Fiat-Chrysler is extending its partnership with Guangzhou Automobile Group (GAC) to make Jeep models in China from 2015.

Fiat Group Automobiles, Chrysler Group International and GAC reached an agreement last weekend to form a new alliance called GAC Fiat to make the brand. It will develop the current portfolio of Jeep utility vehicles currently imported to the Chinese market. Although details of the new models have yet to be announced, it is believed that at least one of them will be designed uniquely for Chinese consumers.

Three new cars will be launched, with production beginning in late 2015 at a facility in Guangzhou, in southeast China. The venture has been government-approved and production plans due to be finalised over the coming months.

"To reach the necessary capacity for introducing the Jeep models, GAC Fiat is establishing a manufacturing branch in Guangzhou, where the Jeep vehicles will be produced," confirmed a spokesperson for Chrysler.

GAC already builds Fiat models in Guangzhou.

“Today's announcement represents the next chapter in the proper utilisation and expansion on a global scale of the Jeep brand,” said Fiat-Chrysler head, Sergio Marchionne. “Equally important is our continued development in the Chinese market with an established and respected partner such as Guangzhou Automobile Group."

Fiat-Chrysler already announced earlier this year that it would build a new Jeep model, the Renegade, at a Fiat plant in Melfi, Italy starting later this year, which will also be exported to North America.

There are no plans released as yet to export Jeep models from China.  

Jeep has risen in popularity in recent years, with global sales of over 731,000 units last year and an annual growth rate of 4%. Outside the US, China is the Jeep brand’s largest-selling country, with sales of 60,000 cars last year, all of them imported from the US. The Compass Patriot is made in Belvidere, Illinois, the Grand Cherokee at the Jefferson North Assembly Plant in Detroit, Michigan and the Wrangler at the Toledo Assembly Complex in Ohio.

The annual growth rate for Jeep in China is 29%.

Localising production of Jeep will obviously help Fiat-Chrysler to reduce prices and avoid China’s high customs and import taxes. But it could also help to address some other issues around vehicle supply and capacity that Fiat-Chrysler currently faces with long lead times for exports of vehicles to China. Speaking at this year’s Automotive Logistics China conference in Beijing, Bob DeCrick, Fiat-Chrysler’s vice president of supply chain management for Asia Pacific, said that long order-to-delivery times from those markets to China was the company’s biggest challenge.

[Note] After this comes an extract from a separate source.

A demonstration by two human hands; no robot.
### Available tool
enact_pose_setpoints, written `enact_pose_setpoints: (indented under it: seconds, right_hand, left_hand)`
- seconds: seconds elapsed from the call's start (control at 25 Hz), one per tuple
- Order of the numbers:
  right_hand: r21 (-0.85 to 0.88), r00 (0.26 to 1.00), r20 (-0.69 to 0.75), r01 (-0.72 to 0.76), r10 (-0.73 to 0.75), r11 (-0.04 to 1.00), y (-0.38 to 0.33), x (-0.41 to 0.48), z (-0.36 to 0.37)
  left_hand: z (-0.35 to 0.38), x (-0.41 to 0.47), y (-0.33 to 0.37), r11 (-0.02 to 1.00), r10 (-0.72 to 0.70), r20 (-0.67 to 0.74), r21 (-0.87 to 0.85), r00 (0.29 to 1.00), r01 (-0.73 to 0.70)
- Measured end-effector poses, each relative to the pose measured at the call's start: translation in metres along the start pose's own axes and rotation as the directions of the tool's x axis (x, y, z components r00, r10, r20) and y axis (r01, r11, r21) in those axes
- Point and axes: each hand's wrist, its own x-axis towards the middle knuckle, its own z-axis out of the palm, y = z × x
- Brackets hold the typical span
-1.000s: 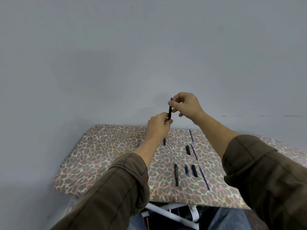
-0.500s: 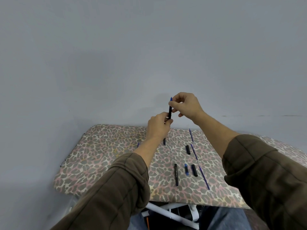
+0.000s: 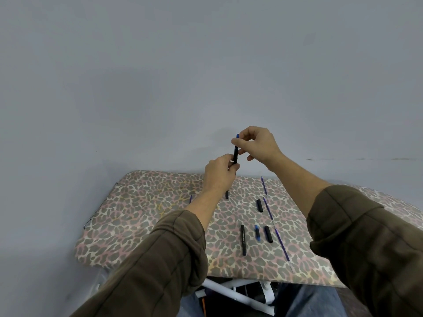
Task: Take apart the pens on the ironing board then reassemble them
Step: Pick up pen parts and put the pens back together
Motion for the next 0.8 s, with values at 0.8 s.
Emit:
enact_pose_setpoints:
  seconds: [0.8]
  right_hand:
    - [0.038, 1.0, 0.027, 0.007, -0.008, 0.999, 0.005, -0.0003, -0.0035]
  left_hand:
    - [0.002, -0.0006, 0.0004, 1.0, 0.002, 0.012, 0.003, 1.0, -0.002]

“We have a four-to-five month window and there is a lot of risk in that timing,” he said, adding that another challenge was the making sure port infrastructure kept pace with its import growth. “We are working with our service providers to make sure that the port facilities and throughput match our demands and that is an ongoing process.”

DeCrick added that he would like to see the introduction of paperless declaration of import volumes as part of the customs and clearance process into China, as well as a simplification of the customs and immigration quarantine (CIQ) procedure.